S190 was resurrected in the 110th Congress by Chuck Hagel as S1100. Co sponsoring the bill were Sen. Elizabeth Dole [R-NC], Sen. Mel Martinez [R-FL], and Sen. John Sununu [R-NH]. S1100 was introduced on April 12, 2007.
John McCain did not support S1100, nor has he (before or since) introduced any legislation to address the issue.
So let's have the rundown, here.
The clear indication is that this mess is primarily the result of the Republican love of deregulation. The Democrats, of course, deserve their fair share of approbation, having done nothing, themselves, to address the problem, either. But in the face of consistent finger-pointing laying the lion's share of the blame at the feet of Democrats, the facts of the situation contradict that assertion. This crisis was engineered by Republicans, permitted by Republicans, and now that the chickens have come home to roost should be owned up to by Republicans.
Good work.
Someone told me, quite angrily, awhile back that Bush wanted to recapture the "time of Reagan" where home ownership was at a high.
Perhaps it was his way of boosting the economy after 911, plain stupidity or trying to be President Reagan.
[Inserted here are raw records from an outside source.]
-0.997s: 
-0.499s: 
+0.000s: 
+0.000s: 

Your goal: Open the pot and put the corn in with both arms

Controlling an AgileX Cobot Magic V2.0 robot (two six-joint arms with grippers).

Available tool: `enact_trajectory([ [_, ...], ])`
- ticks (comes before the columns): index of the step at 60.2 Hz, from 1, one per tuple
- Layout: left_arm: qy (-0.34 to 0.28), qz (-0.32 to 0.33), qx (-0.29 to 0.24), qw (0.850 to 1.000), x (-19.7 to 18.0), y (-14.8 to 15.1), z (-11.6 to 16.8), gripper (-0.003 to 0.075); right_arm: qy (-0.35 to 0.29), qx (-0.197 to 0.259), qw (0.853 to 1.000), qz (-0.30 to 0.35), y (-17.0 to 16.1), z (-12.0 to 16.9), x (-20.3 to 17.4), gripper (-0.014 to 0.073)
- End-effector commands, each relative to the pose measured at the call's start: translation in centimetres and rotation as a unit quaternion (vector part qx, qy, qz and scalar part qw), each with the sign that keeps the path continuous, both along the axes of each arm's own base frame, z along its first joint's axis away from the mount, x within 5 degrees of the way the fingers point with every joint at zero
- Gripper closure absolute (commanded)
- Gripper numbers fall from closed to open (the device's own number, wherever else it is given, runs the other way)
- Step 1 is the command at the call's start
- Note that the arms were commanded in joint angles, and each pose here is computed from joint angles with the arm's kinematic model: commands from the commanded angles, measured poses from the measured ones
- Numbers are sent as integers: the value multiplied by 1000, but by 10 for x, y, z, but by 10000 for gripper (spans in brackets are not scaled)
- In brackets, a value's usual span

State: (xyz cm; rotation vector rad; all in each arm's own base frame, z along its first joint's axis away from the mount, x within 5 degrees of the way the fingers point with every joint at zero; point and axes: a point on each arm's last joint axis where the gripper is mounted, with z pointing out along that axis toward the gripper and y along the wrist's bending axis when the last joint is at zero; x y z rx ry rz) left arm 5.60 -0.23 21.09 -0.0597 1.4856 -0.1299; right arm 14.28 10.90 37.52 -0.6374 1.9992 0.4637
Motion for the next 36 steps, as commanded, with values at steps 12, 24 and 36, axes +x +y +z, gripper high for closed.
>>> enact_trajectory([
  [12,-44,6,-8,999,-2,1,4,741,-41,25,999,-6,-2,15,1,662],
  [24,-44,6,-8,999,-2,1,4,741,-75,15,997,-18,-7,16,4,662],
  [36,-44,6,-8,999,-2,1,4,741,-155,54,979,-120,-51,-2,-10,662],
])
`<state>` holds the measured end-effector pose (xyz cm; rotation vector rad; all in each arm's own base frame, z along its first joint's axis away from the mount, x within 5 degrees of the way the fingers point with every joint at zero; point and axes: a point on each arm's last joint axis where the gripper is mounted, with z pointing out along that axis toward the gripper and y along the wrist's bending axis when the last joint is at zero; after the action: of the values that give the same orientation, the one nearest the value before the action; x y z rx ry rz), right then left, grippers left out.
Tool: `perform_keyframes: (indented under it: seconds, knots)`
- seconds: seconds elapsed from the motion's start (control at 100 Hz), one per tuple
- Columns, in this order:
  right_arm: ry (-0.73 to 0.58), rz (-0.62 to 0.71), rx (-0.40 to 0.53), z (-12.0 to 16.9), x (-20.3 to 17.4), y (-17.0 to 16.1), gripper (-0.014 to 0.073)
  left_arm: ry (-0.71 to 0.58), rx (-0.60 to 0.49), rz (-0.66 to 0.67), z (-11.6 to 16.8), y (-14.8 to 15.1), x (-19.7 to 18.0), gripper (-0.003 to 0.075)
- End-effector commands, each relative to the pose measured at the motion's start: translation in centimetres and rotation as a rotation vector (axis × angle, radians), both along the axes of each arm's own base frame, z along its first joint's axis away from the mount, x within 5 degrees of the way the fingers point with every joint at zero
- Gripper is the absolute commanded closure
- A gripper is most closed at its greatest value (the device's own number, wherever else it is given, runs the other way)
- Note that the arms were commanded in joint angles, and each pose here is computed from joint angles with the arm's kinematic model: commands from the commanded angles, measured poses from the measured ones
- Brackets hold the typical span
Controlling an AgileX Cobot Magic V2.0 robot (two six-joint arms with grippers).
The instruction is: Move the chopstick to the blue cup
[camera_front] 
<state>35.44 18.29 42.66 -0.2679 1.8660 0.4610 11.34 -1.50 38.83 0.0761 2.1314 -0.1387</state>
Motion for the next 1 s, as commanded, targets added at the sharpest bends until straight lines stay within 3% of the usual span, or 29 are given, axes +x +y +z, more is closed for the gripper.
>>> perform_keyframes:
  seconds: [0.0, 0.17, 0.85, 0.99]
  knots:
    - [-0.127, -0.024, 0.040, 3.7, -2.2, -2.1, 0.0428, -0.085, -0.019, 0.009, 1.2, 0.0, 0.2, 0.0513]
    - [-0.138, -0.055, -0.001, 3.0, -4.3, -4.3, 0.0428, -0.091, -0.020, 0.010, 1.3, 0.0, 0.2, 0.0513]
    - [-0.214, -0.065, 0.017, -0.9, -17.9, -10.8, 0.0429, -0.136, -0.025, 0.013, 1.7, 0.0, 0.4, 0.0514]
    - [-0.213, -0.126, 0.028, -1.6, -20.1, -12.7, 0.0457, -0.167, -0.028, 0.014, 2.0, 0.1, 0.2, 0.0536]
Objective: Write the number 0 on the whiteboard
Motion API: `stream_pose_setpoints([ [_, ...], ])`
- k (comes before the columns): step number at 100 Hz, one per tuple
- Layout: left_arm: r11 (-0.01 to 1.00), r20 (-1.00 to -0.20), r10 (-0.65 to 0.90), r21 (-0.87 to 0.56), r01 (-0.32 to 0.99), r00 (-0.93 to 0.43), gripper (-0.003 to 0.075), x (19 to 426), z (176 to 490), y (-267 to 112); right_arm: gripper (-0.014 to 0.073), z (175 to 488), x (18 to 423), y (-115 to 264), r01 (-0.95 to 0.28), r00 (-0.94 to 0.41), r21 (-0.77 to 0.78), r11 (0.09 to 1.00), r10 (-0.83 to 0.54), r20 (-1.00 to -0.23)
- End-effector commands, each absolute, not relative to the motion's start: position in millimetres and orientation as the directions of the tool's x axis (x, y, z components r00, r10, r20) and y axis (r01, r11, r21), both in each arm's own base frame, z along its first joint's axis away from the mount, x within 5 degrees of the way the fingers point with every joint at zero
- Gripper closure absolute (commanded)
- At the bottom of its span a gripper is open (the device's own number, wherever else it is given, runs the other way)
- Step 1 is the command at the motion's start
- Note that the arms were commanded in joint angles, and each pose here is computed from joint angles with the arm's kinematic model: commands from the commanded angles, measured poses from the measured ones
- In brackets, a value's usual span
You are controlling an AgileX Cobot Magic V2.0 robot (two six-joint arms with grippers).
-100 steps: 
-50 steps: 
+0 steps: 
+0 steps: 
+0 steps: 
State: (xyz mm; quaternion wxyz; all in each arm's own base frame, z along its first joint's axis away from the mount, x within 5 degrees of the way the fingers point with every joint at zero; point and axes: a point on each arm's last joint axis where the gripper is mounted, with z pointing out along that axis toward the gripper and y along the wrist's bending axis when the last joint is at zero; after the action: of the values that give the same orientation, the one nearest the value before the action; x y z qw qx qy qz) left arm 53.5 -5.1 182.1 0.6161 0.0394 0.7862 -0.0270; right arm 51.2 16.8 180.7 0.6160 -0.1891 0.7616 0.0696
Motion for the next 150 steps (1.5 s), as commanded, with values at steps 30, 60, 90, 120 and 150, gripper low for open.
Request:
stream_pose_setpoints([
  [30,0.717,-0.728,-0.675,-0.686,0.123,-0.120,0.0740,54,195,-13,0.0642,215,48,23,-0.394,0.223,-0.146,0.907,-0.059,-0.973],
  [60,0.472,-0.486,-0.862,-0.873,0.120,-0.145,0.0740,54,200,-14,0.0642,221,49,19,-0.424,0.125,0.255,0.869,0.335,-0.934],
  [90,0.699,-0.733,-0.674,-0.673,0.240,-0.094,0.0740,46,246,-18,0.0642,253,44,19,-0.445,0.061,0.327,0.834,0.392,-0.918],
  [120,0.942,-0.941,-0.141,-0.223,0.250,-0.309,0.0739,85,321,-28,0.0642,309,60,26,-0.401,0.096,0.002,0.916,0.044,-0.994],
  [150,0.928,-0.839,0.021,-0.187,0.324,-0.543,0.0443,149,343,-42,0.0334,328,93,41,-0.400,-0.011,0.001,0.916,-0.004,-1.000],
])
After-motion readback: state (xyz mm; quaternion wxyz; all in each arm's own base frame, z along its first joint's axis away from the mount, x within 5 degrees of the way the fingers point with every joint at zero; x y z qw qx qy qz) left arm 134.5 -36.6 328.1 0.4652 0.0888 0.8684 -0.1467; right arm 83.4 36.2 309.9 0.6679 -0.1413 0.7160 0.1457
I can't rule out malicious intent either; the mass defaulting of risky loans was a completely foreseeable event. Hell, I saw it coming.
iarnuocon, your excellent reporting and your perseverance in the face of those who will do anything to hide the very facts you report are greatly appreciated.
It was the Gramm Leach Bliley Act that allowed banks to deal in mortgage-backed securities. Without passage of the GLBA by a Republican-controlled Congress, the subprime mess couldn't have happened.
True, but it was the CRA, as amended under Clinton, that allowed the securitization of subprime mortgages. This is a bipartisan problem, both parties support the expansion of home ownership, and the roots of it go back to the founding of Fannie.
In this whole crisis there are a number of underlying questions I have never heard answered:
1) Why does the government push homeownership?
2) Why are Fannie and Freddie necessary at all?
3) Why are banks allowed to securitize mortgages?
It seems the more complex our home financing the more dangerous. The least complex is buying in cash in full. Next is getting a mortgage and the bank holds it until it's paid off. Anything more complex than that seems unproductive for society to me. A final question is why are banks allowed to lend to each other? That makes no sense to me. Banks should make money off lending their own assets, given the set up of fractional reserve lending they can hardly fail to do so. The idea that they need to borrow money from another bank to lend out is ludicrous.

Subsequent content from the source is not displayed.